▶ **What you are asked to do**
In this exercise, every entry below is to be reproduced word for word.

▶ **Listed entries**

----

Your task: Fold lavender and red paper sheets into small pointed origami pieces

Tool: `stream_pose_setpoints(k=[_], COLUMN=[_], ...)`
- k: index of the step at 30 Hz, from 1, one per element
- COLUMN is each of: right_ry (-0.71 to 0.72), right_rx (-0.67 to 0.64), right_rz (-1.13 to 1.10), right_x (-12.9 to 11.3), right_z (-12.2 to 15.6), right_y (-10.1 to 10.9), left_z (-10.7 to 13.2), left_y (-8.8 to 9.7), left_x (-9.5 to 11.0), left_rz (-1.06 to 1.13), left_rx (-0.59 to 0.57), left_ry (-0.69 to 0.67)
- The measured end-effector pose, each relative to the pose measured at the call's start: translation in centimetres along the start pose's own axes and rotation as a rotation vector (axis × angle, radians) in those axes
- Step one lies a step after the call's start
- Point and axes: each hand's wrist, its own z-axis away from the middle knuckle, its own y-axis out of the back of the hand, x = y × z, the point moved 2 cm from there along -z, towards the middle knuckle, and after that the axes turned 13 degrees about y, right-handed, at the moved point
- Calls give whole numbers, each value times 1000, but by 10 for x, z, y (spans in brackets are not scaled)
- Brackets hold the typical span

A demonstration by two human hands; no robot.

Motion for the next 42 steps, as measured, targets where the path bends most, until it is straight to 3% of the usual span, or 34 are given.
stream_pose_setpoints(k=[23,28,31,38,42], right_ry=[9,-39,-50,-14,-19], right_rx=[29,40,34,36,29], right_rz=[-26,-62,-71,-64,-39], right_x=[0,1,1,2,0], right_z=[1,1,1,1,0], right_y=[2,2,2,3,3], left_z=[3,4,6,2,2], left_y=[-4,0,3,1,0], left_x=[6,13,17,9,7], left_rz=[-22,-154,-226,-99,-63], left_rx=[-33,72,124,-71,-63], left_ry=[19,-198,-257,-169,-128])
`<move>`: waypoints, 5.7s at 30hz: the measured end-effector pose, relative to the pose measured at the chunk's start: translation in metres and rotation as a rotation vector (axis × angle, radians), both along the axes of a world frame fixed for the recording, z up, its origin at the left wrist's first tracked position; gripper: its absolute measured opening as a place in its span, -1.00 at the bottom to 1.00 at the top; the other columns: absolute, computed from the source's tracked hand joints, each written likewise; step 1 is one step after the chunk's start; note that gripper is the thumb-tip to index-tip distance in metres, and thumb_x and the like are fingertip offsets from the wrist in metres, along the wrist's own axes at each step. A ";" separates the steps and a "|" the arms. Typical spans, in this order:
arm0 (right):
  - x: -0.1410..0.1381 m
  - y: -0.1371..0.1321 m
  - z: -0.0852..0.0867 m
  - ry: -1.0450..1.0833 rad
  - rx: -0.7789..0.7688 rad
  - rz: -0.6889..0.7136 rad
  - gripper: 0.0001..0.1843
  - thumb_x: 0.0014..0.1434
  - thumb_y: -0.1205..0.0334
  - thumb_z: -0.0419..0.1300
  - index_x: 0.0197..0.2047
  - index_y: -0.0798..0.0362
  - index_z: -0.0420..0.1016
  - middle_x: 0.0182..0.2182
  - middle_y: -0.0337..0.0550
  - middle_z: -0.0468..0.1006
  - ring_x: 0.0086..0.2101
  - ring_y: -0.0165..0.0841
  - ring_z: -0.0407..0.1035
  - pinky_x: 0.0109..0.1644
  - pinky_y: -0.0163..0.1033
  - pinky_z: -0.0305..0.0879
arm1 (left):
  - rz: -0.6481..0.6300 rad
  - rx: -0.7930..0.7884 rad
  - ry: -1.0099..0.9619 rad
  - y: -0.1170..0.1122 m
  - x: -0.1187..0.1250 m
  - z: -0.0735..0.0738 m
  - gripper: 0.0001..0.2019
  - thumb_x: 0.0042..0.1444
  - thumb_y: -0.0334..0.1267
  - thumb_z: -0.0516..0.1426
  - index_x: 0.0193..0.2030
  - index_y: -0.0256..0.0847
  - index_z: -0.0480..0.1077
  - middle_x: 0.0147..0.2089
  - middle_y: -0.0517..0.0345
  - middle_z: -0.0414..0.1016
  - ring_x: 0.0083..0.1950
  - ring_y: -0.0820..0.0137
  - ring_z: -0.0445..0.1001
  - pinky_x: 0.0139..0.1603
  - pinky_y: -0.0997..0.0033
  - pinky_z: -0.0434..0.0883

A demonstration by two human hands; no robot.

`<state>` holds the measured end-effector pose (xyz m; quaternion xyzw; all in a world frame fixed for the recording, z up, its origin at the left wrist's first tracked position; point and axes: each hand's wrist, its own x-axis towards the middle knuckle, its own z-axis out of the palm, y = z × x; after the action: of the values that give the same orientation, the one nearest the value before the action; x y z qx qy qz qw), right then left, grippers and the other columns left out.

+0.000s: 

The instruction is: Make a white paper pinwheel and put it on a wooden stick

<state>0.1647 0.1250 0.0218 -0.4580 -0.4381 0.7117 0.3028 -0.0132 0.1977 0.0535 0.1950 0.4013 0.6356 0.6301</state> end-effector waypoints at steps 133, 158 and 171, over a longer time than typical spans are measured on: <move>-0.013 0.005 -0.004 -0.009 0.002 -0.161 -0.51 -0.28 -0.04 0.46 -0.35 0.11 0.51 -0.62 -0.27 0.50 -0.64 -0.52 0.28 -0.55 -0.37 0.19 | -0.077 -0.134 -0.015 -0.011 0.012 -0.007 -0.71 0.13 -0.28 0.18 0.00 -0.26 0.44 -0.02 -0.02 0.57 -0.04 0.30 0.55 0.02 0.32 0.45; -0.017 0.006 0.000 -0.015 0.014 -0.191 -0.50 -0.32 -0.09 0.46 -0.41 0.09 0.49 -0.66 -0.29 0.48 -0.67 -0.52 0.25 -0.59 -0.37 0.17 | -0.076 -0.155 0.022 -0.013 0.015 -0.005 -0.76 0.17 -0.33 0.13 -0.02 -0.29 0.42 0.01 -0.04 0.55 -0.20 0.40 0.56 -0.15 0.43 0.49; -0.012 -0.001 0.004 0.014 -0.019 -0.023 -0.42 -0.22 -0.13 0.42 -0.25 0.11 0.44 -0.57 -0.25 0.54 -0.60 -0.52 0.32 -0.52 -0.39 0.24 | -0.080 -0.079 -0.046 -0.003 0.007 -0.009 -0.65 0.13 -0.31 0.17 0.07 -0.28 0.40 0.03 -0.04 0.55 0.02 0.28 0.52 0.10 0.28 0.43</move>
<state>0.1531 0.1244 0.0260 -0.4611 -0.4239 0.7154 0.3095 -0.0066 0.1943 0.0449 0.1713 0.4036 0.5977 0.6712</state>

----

▶ **Task answer**
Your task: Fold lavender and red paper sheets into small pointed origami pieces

Tool: `stream_pose_setpoints(k=[_], COLUMN=[_], ...)`
- k: index of the step at 30 Hz, from 1, one per element
- COLUMN is each of: right_ry (-0.71 to 0.72), right_rx (-0.67 to 0.64), right_rz (-1.13 to 1.10), right_x (-12.9 to 11.3), right_z (-12.2 to 15.6), right_y (-10.1 to 10.9), left_z (-10.7 to 13.2), left_y (-8.8 to 9.7), left_x (-9.5 to 11.0), left_rz (-1.06 to 1.13), left_rx (-0.59 to 0.57), left_ry (-0.69 to 0.67)
- The measured end-effector pose, each relative to the pose measured at the call's start: translation in centimetres along the start pose's own axes and rotation as a rotation vector (axis × angle, radians) in those axes
- Step one lies a step after the call's start
- Point and axes: each hand's wrist, its own z-axis away from the middle knuckle, its own y-axis out of the back of the hand, x = y × z, the point moved 2 cm from there along -z, towards the middle knuckle, and after that the axes turned 13 degrees about y, right-handed, at the moved point
- Calls give whole numbers, each value times 1000, but by 10 for x, z, y (spans in brackets are not scaled)
- Brackets hold the typical span

A demonstration by two human hands; no robot.

Motion for the next 42 steps, as measured, targets where the path bends most, until it is straight to 3% of the usual span, or 34 are given.
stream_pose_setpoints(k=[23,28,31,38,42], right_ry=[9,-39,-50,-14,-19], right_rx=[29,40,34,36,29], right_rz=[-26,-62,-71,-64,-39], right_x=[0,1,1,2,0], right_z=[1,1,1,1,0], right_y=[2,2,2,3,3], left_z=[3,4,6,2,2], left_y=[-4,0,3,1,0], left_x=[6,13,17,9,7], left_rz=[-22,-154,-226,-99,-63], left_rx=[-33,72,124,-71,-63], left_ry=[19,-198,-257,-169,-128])
`<move>`: waypoints, 5.7s at 30hz: the measured end-effector pose, relative to the pose measured at the chunk's start: translation in metres and rotation as a rotation vector (axis × angle, radians), both along the axes of a world frame fixed for the recording, z up, its origin at the left wrist's first tracked position; gripper: its absolute measured opening as a place in its span, -1.00 at the bottom to 1.00 at the top; the other columns: absolute, computed from the source's tracked hand joints, each written likewise; step 1 is one step after the chunk's start; note that gripper is the thumb-tip to index-tip distance in metres, and thumb_x and the like are fingertip offsets from the wrist in metres, along the wrist's own axes at each step. A ";" separates the steps and a "|" the arms. Typical spans, in this order:
arm0 (right):
  - x: -0.1410..0.1381 m
  - y: -0.1371..0.1321 m
  - z: -0.0852..0.0867 m
  - ry: -1.0450..1.0833 rad
  - rx: -0.7789..0.7688 rad
  - rz: -0.6889..0.7136 rad
  - gripper: 0.0001..0.1843
  - thumb_x: 0.0014..0.1434
  - thumb_y: -0.1205..0.0334
  - thumb_z: -0.0419..0.1300
  - index_x: 0.0197..0.2047
  - index_y: -0.0798..0.0362
  - index_z: -0.0420..0.1016
  - middle_x: 0.0182..0.2182
  - middle_y: -0.0337..0.0550
  - middle_z: -0.0468..0.1006
  - ring_x: 0.0086..0.2101
  - ring_y: -0.0165..0.0841
  - ring_z: -0.0407..0.1035
  - pinky_x: 0.0109..0.1644
  - pinky_y: -0.0163..0.1033
  - pinky_z: -0.0305..0.0879
arm1 (left):
  - rz: -0.6481..0.6300 rad
  - rx: -0.7930..0.7884 rad
  - ry: -1.0099..0.9619 rad
  - y: -0.1170..0.1122 m
  - x: -0.1187..0.1250 m
  - z: -0.0735..0.0738 m
  - gripper: 0.0001..0.2019
  - thumb_x: 0.0042..0.1444
  - thumb_y: -0.0334..0.1267
  - thumb_z: -0.0516..0.1426
  - index_x: 0.0193..0.2030
  - index_y: -0.0256..0.0847
  - index_z: -0.0480..0.1077
  - middle_x: 0.0147..0.2089
  - middle_y: -0.0517..0.0345
  - middle_z: -0.0414..0.1016
  - ring_x: 0.0083..0.1950
  - ring_y: -0.0820..0.0137
  - ring_z: -0.0445..0.1001
  - pinky_x: 0.0139..0.1603
  - pinky_y: -0.0997..0.0033
  - pinky_z: -0.0434..0.0883

A demonstration by two human hands; no robot.

`<state>` holds the measured end-effector pose (xyz m; quaternion xyzw; all in a world frame fixed for the recording, z up, its origin at the left wrist's first tracked position; point and axes: each hand's wrist, its own x-axis towards the middle knuckle, its own z-axis out of the palm, y = z × x; after the action: of the values that give the same orientation, the one nearest the value before the action; x y z qx qy qz qw), right then left, grippers and the other columns left out.

+0.000s: 

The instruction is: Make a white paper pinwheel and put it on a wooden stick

<state>0.1647 0.1250 0.0218 -0.4580 -0.4381 0.7117 0.3028 -0.0132 0.1977 0.0535 0.1950 0.4013 0.6356 0.6301</state> end-effector waypoints at steps 133, 158 and 171, over a longer time than typical spans are measured on: <move>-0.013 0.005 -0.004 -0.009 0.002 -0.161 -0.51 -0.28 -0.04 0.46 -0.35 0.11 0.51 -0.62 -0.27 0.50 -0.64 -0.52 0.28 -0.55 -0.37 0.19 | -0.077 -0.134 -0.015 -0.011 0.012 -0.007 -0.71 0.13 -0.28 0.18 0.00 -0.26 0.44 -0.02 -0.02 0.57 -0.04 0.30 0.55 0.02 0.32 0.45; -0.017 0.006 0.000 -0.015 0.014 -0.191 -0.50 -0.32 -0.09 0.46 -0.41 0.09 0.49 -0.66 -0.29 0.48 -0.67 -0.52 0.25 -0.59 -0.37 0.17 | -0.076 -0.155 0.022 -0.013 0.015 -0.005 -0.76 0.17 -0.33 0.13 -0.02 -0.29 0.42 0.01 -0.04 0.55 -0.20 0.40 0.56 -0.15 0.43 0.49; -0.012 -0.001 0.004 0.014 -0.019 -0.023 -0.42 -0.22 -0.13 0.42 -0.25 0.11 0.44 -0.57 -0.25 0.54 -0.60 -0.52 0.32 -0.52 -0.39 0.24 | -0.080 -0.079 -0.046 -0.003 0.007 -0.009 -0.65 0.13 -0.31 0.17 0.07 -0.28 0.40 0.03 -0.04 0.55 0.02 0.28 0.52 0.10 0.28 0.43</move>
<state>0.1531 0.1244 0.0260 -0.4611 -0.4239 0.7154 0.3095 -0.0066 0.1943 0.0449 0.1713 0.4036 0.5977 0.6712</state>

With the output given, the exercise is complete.